Problem details
Print, word for word, every line from the beginning of the listing up to and including the line with "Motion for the". Pictures are to be excluded.

Collected data
****************

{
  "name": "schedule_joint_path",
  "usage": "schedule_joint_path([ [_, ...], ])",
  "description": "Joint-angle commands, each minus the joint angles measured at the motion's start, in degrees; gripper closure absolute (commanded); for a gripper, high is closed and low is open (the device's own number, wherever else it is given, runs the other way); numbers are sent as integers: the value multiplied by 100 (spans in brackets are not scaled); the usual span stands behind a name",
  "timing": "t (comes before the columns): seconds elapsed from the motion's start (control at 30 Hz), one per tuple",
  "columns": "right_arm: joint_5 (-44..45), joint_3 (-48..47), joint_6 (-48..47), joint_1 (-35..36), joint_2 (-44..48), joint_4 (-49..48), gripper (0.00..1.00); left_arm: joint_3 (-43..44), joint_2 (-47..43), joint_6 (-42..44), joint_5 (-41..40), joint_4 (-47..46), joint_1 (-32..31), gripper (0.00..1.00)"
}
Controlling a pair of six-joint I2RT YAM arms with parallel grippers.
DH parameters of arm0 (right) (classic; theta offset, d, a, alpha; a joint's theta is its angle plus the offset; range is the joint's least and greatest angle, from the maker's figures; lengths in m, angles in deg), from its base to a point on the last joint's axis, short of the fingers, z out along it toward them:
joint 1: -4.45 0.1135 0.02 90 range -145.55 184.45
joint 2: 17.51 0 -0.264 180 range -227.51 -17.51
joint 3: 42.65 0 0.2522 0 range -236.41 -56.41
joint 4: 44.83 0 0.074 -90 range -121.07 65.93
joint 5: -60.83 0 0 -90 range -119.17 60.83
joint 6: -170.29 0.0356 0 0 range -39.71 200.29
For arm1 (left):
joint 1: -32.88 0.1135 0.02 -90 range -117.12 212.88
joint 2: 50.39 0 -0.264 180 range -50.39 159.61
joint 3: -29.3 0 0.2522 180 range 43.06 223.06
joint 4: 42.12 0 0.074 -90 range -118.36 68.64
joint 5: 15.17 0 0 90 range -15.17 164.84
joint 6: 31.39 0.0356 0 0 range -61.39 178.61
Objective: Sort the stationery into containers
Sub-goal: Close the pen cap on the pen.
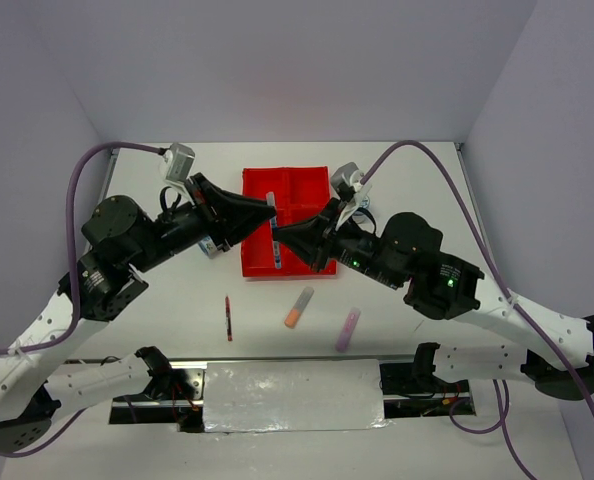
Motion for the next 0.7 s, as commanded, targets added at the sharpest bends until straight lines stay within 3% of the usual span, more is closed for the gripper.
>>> schedule_joint_path([
  [0.0, -85, -114, -25, -23, 25, -776, 100, 141, 0, 180, 69, 343, -78, 73],
  [0.33, -67, -149, -16, -23, -54, -741, 100, 53, -158, 224, -46, 458, -78, 63],
  [0.5, -67, -123, 2, -23, -45, -750, 100, 36, -141, 215, 15, 379, -78, 50],
  [0.67, -102, -140, 19, -32, -36, -714, 100, 9, -141, 189, 33, 317, -78, 53],
])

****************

Response area
{
  "name": "schedule_joint_path",
  "usage": "schedule_joint_path([ [_, ...], ])",
  "description": "Joint-angle commands, each minus the joint angles measured at the motion's start, in degrees; gripper closure absolute (commanded); for a gripper, high is closed and low is open (the device's own number, wherever else it is given, runs the other way); numbers are sent as integers: the value multiplied by 100 (spans in brackets are not scaled); the usual span stands behind a name",
  "timing": "t (comes before the columns): seconds elapsed from the motion's start (control at 30 Hz), one per tuple",
  "columns": "right_arm: joint_5 (-44..45), joint_3 (-48..47), joint_6 (-48..47), joint_1 (-35..36), joint_2 (-44..48), joint_4 (-49..48), gripper (0.00..1.00); left_arm: joint_3 (-43..44), joint_2 (-47..43), joint_6 (-42..44), joint_5 (-41..40), joint_4 (-47..46), joint_1 (-32..31), gripper (0.00..1.00)"
}
Controlling a pair of six-joint I2RT YAM arms with parallel grippers.
DH parameters of arm0 (right) (classic; theta offset, d, a, alpha; a joint's theta is its angle plus the offset; range is the joint's least and greatest angle, from the maker's figures; lengths in m, angles in deg), from its base to a point on the last joint's axis, short of the fingers, z out along it toward them:
joint 1: -4.45 0.1135 0.02 90 range -145.55 184.45
joint 2: 17.51 0 -0.264 180 range -227.51 -17.51
joint 3: 42.65 0 0.2522 0 range -236.41 -56.41
joint 4: 44.83 0 0.074 -90 range -121.07 65.93
joint 5: -60.83 0 0 -90 range -119.17 60.83
joint 6: -170.29 0.0356 0 0 range -39.71 200.29
For arm1 (left):
joint 1: -32.88 0.1135 0.02 -90 range -117.12 212.88
joint 2: 50.39 0 -0.264 180 range -50.39 159.61
joint 3: -29.3 0 0.2522 180 range 43.06 223.06
joint 4: 42.12 0 0.074 -90 range -118.36 68.64
joint 5: 15.17 0 0 90 range -15.17 164.84
joint 6: 31.39 0.0356 0 0 range -61.39 178.61
Objective: Sort the stationery into containers
Sub-goal: Close the pen cap on the pen.
Motion for the next 0.7 s, as commanded, targets added at the sharpest bends until straight lines stay within 3% of the usual span, more is closed for the gripper.

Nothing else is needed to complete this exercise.